Nel distretto di Kreuzberg, a Berlino, esattamente a Moritzplatz, un’area dismessa da oltre cinquant’anni è stata riqualificata grazie a Prinzessinnengärten, un progetto di agricoltura urbana, promosso nel 2009 da Nomadisch Grün.
L’orto urbano ha una funzione sia ecologica che sociale, rappresenta infatti un momento di aggregazione e di condivisione, oltre che di ritorno alla terra, sottratta e poi restituita dallo stesso uomo al tessuto urbano.
Marco Clausen e Robert Shaw, tra i promotori del progetto, si sono lasciati ispirare dalla filosofia cubana, incentrata sull’agricoltura urbana.
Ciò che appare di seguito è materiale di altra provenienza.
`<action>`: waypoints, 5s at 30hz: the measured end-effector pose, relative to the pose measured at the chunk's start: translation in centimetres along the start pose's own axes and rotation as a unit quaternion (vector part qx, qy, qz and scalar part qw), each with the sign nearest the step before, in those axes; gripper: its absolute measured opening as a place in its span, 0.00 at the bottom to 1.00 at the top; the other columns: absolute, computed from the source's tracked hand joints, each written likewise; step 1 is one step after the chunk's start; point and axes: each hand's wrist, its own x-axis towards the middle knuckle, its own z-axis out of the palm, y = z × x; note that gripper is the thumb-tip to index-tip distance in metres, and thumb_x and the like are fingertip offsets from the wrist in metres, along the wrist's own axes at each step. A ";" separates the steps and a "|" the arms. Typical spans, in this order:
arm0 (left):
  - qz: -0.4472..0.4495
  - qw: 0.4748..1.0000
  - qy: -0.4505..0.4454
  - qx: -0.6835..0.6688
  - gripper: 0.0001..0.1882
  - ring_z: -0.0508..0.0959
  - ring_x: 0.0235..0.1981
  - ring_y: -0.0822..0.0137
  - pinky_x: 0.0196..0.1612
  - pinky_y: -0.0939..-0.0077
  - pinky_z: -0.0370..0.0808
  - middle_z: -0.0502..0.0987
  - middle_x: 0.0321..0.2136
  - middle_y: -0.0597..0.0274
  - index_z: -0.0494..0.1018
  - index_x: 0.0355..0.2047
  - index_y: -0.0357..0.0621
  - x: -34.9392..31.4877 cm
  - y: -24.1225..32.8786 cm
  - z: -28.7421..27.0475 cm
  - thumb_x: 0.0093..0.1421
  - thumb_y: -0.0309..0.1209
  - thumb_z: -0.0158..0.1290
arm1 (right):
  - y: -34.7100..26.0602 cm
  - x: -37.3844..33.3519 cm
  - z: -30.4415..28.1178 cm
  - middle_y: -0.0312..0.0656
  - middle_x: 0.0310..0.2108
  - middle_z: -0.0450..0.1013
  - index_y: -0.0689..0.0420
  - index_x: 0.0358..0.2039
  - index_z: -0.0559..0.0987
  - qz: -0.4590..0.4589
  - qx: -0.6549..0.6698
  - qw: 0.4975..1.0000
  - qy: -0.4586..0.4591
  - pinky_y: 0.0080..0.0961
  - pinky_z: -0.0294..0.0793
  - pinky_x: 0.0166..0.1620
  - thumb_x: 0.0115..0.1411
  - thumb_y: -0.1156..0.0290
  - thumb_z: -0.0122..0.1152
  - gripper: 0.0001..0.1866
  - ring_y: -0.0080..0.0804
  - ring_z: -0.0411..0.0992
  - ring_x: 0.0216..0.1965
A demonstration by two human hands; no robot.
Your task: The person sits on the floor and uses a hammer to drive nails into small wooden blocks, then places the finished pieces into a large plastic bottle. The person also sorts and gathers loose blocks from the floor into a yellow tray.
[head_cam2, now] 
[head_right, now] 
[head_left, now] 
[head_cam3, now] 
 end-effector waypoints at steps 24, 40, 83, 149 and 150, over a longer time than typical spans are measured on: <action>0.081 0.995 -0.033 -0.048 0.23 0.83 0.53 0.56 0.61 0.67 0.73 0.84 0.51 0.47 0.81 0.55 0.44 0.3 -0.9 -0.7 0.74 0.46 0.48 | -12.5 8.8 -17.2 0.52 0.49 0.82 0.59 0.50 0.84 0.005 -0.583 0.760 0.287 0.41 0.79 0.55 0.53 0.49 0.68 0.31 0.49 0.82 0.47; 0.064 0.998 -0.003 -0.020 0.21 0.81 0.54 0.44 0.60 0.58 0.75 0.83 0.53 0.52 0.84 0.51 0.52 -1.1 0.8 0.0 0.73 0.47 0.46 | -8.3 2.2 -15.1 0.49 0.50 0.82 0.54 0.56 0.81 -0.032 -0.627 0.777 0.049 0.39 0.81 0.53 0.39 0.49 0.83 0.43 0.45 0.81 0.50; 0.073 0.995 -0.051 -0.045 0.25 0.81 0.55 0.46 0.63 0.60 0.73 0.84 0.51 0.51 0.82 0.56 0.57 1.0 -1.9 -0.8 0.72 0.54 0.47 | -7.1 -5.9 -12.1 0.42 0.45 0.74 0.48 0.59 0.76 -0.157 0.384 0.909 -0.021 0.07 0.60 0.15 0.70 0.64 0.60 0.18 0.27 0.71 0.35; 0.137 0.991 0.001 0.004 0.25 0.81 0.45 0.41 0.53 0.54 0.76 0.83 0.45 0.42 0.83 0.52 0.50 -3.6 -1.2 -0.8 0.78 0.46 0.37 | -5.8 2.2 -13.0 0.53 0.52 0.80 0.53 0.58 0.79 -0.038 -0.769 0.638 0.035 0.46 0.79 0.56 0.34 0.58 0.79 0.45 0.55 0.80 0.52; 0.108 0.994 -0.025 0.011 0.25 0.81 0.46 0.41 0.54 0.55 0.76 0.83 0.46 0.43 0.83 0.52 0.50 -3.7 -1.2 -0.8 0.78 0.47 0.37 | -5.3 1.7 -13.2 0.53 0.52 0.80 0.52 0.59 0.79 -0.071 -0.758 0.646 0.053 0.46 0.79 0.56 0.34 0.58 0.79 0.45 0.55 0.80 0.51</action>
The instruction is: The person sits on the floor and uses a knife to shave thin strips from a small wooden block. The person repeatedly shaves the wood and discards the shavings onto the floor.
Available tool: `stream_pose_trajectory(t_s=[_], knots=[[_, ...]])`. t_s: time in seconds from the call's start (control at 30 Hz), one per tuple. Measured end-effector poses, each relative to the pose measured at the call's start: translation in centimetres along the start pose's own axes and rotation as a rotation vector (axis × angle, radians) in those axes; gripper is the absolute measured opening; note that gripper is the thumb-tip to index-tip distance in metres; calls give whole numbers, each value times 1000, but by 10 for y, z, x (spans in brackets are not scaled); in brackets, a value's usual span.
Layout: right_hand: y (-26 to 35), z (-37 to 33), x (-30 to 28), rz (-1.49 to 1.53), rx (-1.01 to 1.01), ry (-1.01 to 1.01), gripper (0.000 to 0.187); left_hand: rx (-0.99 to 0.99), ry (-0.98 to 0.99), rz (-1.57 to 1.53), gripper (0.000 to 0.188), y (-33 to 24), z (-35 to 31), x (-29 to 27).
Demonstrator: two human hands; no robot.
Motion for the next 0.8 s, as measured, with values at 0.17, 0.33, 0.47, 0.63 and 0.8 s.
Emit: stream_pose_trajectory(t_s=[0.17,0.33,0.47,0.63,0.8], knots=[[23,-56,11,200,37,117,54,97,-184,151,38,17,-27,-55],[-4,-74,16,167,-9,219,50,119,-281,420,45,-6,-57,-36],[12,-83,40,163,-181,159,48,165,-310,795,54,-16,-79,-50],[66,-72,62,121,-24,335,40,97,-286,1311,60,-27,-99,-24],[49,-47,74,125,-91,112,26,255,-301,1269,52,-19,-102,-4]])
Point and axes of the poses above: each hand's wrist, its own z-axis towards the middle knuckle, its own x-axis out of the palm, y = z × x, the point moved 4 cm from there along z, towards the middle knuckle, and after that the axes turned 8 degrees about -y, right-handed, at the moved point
Le piante crescono in sacchi di riso, cassette di plastica e contenitori di diversi alimenti. In questo modo possono essere trasportate facilmente laddove ce n’è bisogno, favorendo la circolazione anche in città di prodotti genuini ed a km zero, direttamente dalla pianta alla tavola dei cittadini.
Chiunque può partecipare al progetto, leggere i libri sull’orticoltura messi a disposizione in loco ed acquistare e gustare gli ortaggi prodotti da coltivazione organica dal piccolo caffè-ristorante, presente ai margini dell’orto urbano.